Closed Sanqiang closed 3 years ago
Actually I tried only change the distributed-world-size will raise an exception. After I reviewed the fairseq sourcecode. It seems like I need to do one more thing: I replace
train.main(train_args)
into
port = random.randint(10000, 20000)
train_args.distributed_init_method = 'tcp://localhost:{port}'.format(port=port)
train_args.distributed_rank = None # set based on device id
distributed_utils.infer_init_method(train_args)
print("Launched %s" % train_args)
torch.multiprocessing.spawn(
fn=train.distributed_main,
args=(train_args,),
nprocs=train_args.distributed_world_size,
)
Could I confirm is it enough. It works in multi-gpu but seems like the optimization is not efficient.

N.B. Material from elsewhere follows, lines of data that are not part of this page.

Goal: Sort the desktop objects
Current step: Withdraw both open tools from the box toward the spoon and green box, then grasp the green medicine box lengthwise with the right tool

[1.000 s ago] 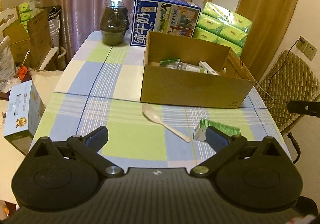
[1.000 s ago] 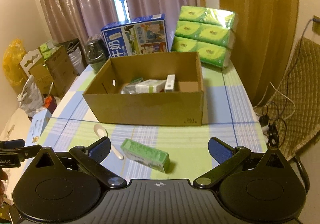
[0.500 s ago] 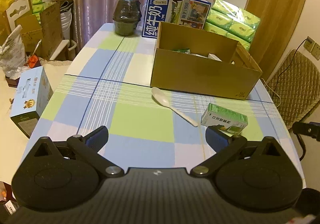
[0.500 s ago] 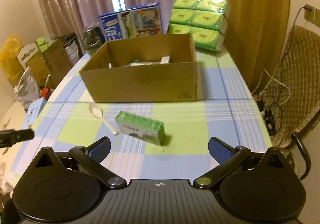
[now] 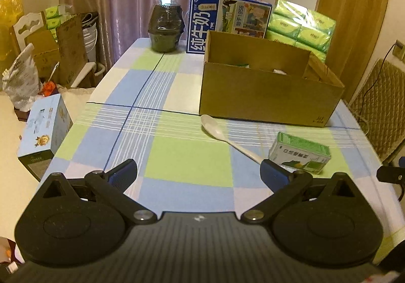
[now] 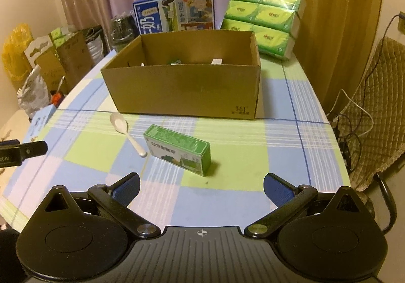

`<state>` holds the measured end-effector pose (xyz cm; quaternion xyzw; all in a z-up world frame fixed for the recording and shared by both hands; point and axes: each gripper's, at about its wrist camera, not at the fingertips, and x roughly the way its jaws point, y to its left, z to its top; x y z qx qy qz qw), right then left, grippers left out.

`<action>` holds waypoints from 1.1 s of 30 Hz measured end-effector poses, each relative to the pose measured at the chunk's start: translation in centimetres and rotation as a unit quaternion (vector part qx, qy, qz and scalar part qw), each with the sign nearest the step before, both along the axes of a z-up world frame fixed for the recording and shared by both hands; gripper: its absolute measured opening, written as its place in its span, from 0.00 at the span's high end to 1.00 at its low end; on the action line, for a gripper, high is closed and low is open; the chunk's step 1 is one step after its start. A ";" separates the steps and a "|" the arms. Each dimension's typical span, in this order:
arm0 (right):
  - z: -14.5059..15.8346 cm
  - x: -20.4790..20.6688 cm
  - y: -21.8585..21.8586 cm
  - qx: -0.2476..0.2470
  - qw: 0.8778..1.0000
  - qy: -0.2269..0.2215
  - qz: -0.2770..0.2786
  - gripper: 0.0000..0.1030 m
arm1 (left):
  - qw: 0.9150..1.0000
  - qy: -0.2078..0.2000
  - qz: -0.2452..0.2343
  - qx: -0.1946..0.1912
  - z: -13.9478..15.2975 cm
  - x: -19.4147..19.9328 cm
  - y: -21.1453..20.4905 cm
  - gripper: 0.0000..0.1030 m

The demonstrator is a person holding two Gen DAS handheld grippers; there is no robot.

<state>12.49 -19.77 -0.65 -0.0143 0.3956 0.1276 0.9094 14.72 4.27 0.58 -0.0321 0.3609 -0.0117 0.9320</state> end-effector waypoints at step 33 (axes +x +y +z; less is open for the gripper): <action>-10.2 9.8 5.6 -0.138 0.968 -0.067 0.199 0.19 | 0.995 0.016 -0.101 0.010 -6.7 11.2 -2.8 0.01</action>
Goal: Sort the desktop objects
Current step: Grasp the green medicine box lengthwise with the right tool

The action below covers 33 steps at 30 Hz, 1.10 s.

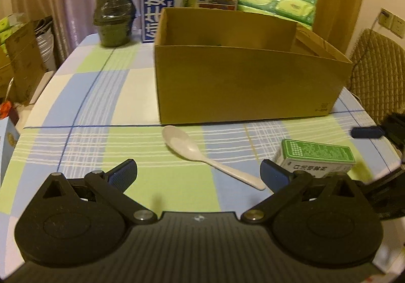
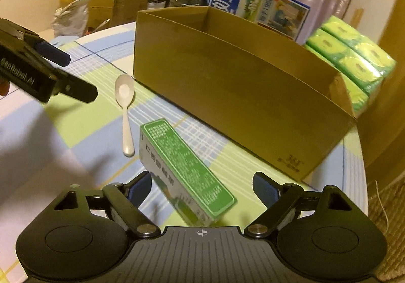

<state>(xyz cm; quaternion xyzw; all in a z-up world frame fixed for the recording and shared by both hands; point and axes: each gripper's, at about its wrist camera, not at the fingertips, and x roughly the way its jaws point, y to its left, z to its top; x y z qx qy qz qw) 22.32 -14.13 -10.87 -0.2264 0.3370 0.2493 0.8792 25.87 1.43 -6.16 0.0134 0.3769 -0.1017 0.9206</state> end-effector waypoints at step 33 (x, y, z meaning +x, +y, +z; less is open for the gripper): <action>-1.5 0.0 1.9 0.010 0.998 0.062 0.011 0.72 | 1.000 0.022 0.007 0.013 -0.9 0.4 0.4 0.01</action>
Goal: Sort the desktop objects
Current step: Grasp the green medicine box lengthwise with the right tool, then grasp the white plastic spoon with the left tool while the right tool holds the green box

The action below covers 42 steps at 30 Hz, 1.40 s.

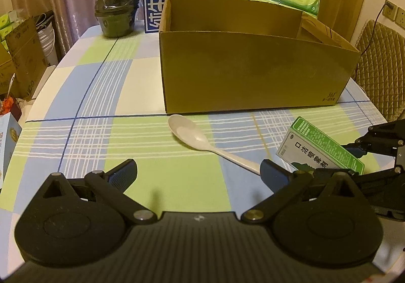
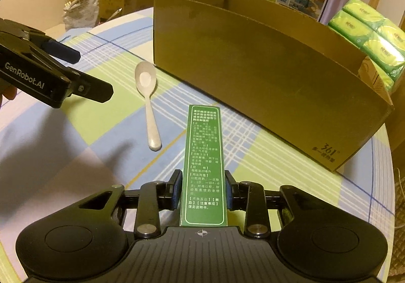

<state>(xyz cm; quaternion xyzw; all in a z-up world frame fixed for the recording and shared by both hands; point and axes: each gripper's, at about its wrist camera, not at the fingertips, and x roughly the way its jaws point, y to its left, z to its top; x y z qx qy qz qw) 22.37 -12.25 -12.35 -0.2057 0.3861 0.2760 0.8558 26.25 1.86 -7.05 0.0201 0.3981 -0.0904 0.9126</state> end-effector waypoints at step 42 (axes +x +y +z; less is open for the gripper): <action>1.3 1.5 1.2 0.076 0.994 0.039 -0.069 0.73 | 0.999 0.025 0.018 0.014 -1.2 0.7 1.7 0.09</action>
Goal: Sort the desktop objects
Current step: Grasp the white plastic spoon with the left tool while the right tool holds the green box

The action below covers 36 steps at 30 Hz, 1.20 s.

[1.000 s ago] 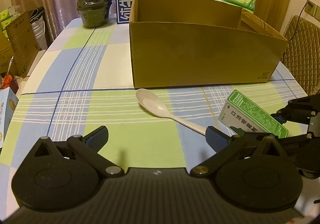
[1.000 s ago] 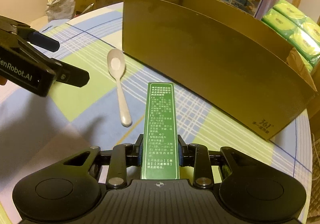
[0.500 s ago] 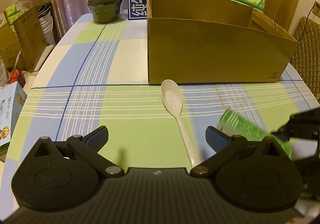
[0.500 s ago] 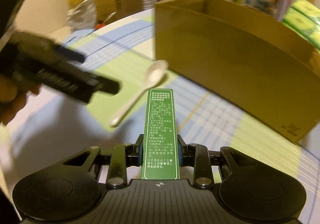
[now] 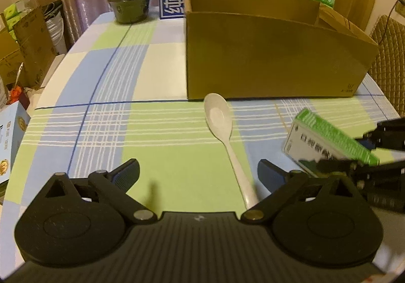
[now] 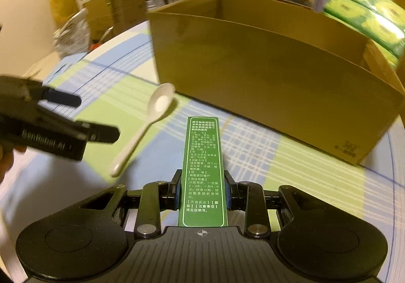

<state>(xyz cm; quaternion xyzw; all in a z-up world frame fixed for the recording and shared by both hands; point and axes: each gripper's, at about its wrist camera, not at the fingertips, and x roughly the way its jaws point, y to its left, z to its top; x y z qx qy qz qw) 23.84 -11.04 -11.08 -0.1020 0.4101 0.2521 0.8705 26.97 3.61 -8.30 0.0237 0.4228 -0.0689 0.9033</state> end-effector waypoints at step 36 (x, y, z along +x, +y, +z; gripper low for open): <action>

Hum yes that's a good point, I'm not sure what would be the exact setup to train optimally on multi-GPUs though, I thing looking at how to do it in fairseq will be the best bet for you as I'm not very knowledgable! Best, Louis
Hi @Sanqiang , can I close the issue now ?
That also works for me.
Before modification, when I call python scripts/train.py
an error will be raised.
RuntimeError: Default process group has not been initialized, please make sure to call init_process_group.
After replacing train.main(train_args)
, I can train it on multiple GPUs.
Closing for now, feel free to comment or open again if you are still having issues.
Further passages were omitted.